***** DATASET CONTENT

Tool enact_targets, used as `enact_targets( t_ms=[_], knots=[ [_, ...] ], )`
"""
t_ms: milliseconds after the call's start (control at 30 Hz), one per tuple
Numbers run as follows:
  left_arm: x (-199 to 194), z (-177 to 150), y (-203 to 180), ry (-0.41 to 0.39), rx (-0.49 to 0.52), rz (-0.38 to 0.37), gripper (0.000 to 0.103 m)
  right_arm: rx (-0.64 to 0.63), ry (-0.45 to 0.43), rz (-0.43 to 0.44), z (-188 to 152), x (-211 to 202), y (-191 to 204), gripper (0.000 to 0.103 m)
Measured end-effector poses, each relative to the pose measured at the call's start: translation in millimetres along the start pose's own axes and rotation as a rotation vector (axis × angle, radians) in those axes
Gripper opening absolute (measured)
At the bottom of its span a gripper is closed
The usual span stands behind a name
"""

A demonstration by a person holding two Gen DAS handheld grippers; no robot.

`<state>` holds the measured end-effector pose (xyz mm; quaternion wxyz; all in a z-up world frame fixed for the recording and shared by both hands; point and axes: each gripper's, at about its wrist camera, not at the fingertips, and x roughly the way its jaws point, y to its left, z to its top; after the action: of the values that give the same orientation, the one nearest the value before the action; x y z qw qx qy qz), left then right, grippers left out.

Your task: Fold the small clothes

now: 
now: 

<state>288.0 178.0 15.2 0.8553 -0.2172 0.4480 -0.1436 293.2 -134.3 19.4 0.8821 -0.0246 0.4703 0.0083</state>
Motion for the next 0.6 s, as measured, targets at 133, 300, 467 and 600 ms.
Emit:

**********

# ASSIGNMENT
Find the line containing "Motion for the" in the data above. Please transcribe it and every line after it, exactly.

# ANSWER BELOW
Motion for the next 0.6 s, as measured, targets at 133, 300, 467 and 600 ms.
Emit:

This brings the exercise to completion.